I remember standing beneath that warm summer sun, or perhaps it was spring, when the scent of over ripe strawberries filled the air and the drone of the cicadas were the music of the day. Everywhere it came from like speakers in the trees and ground. I remember hearing the never-ending buzz, just one into another as I sat beneath the plum-tree, their dark purple-almost black color as they clung to the branches like I think olives would, except to me they were magical plums, dripping a golden bead out of some.
I remember my boundaries, marked by the places in the yard, where I could go, where I was told not to go and then there were my thoughts, where my dreams allowed me to go.

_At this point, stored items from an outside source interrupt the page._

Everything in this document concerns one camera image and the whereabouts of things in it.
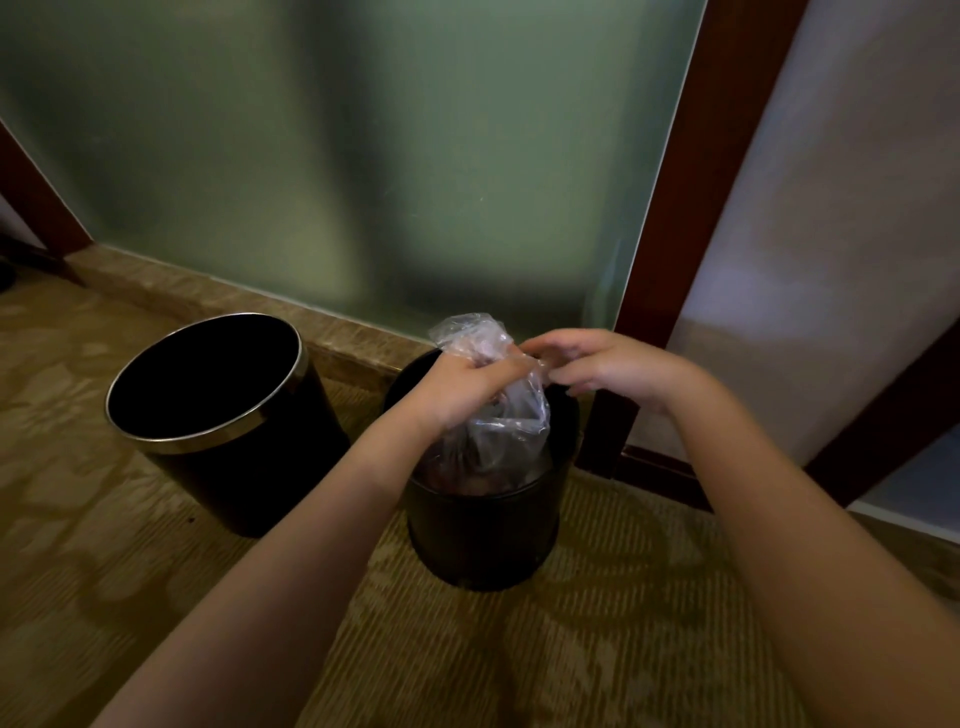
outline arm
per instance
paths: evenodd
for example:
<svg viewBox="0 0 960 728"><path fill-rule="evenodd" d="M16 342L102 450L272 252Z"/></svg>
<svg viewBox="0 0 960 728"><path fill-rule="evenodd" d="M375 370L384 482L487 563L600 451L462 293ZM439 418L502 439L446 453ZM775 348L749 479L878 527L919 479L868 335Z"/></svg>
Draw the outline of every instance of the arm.
<svg viewBox="0 0 960 728"><path fill-rule="evenodd" d="M835 726L960 725L960 624L769 440L716 379L608 331L525 343L573 391L667 412L757 613L810 709Z"/></svg>
<svg viewBox="0 0 960 728"><path fill-rule="evenodd" d="M442 355L187 615L94 726L293 725L420 456L531 367L513 357L473 369Z"/></svg>

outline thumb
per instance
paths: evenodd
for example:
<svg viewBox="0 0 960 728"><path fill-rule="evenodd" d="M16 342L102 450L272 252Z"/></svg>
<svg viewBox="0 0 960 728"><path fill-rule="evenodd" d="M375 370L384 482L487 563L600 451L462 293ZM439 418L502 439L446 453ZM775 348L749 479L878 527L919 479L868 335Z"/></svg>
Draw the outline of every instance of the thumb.
<svg viewBox="0 0 960 728"><path fill-rule="evenodd" d="M557 384L573 386L583 384L596 378L597 360L594 356L584 356L581 359L574 359L559 369L550 372L550 380Z"/></svg>
<svg viewBox="0 0 960 728"><path fill-rule="evenodd" d="M492 397L508 384L533 372L536 365L537 360L529 356L508 356L475 371L483 378L487 393Z"/></svg>

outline clear plastic bag
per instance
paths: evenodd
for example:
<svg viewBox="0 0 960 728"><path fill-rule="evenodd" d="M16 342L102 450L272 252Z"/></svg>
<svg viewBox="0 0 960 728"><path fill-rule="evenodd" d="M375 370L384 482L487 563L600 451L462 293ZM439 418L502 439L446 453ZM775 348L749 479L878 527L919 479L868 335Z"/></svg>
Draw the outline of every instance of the clear plastic bag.
<svg viewBox="0 0 960 728"><path fill-rule="evenodd" d="M517 355L511 353L510 334L487 313L444 319L429 336L439 349L477 366ZM544 449L549 434L550 405L534 371L446 432L420 461L419 476L447 493L481 496L513 490L549 469Z"/></svg>

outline brown wood trim
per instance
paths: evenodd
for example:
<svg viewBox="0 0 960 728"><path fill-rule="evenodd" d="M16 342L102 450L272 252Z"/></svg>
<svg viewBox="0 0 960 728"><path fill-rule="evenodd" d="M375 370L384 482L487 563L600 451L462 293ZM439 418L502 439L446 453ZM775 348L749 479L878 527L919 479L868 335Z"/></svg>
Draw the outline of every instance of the brown wood trim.
<svg viewBox="0 0 960 728"><path fill-rule="evenodd" d="M960 320L831 440L806 472L847 506L960 423Z"/></svg>
<svg viewBox="0 0 960 728"><path fill-rule="evenodd" d="M33 245L14 240L2 232L0 232L0 257L4 257L17 265L27 265L44 273L60 276L71 283L84 285L76 272L62 258L51 255L40 248L35 248Z"/></svg>
<svg viewBox="0 0 960 728"><path fill-rule="evenodd" d="M702 511L713 511L693 469L683 460L652 450L628 445L617 458L613 479Z"/></svg>
<svg viewBox="0 0 960 728"><path fill-rule="evenodd" d="M93 242L2 121L0 194L56 257L75 253Z"/></svg>
<svg viewBox="0 0 960 728"><path fill-rule="evenodd" d="M665 347L807 0L709 0L614 330ZM609 477L634 425L601 393L577 465Z"/></svg>

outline person's right arm
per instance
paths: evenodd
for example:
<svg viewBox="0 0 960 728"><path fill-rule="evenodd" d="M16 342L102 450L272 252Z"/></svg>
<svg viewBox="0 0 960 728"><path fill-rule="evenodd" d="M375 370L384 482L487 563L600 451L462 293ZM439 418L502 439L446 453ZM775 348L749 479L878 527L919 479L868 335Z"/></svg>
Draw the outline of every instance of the person's right arm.
<svg viewBox="0 0 960 728"><path fill-rule="evenodd" d="M571 393L609 389L676 424L757 613L832 726L960 726L960 621L690 362L601 329L521 348Z"/></svg>

I remember the hot haze of the day as I stood there alone, perhaps seven or so years old, doesn’t really matter because I remember it all as if it were now. I looked out towards the fields behind the tall pine trees, past the trees the marker of where I could not go. The place back where there was an old detached box car from a tractor-trailer, the place we found the dead cat trapped within, on a day not like today, in a place we weren’t supposed to go.
I remember the air and staring at the skies and feeling so loved by this nature world, by the clouds above me and I knew and felt good being here alone, like this was how many days would be and it was comforting the way the scent of the concord grapes in fall filled the air and left me craving a peanut butter and grape jelly sandwich, but that wasn’t today, that was so very long ago, in a time after the cherries had been picked away by the birds, the ones we could reach turned into sweet pies with golden crusts. Days when the windows were open to cool the house and school was out and I was free.
I remember the smell of honeysuckle and hay as it was cut for the farmers, for the cows down the street where we got out milk, heavy cream in tall bottles with cardboard caps that smelled like the dairy, like cows that ate the grass and lived free beyond the barn, not like now where the milk has no smell and the cardboard gets smushed up and put in the recycling bin, no trace of cows or their scent.
I remember the smell of that day as I stood there in the glory of nature, in my backyard alone in my little town, and the feel of it all, the sights, sounds and scents, and the utter joy of being in that moment.
I remember that moment, and when I die, I hope I return to that place in time, young and free and filled with the simple joy of being under a distant warm sun that spoke to me so long ago.
“In my little town
I grew up believing
God keeps His eye on us all
And He used to lean upon me
As I pledged allegiance to the wall
Lord I recall
My little town”
Simon and Garfunkel
Today, I’d like to challenge you to write a poem based on things you remember. Try to focus on specific details, and don’t worry about whether the memories are of important events, or are connected to each other. You could start by adopting Brainard’s uniform habit of starting every line with “I remember,” and then you could either cut out all the instances of “I remember,” or leave them all in, or leave just a few in. At any rate, hopefully you’ll wind up with a poem that is heavy on concrete detail, and which uses that detail as its connective tissue. Happy writing!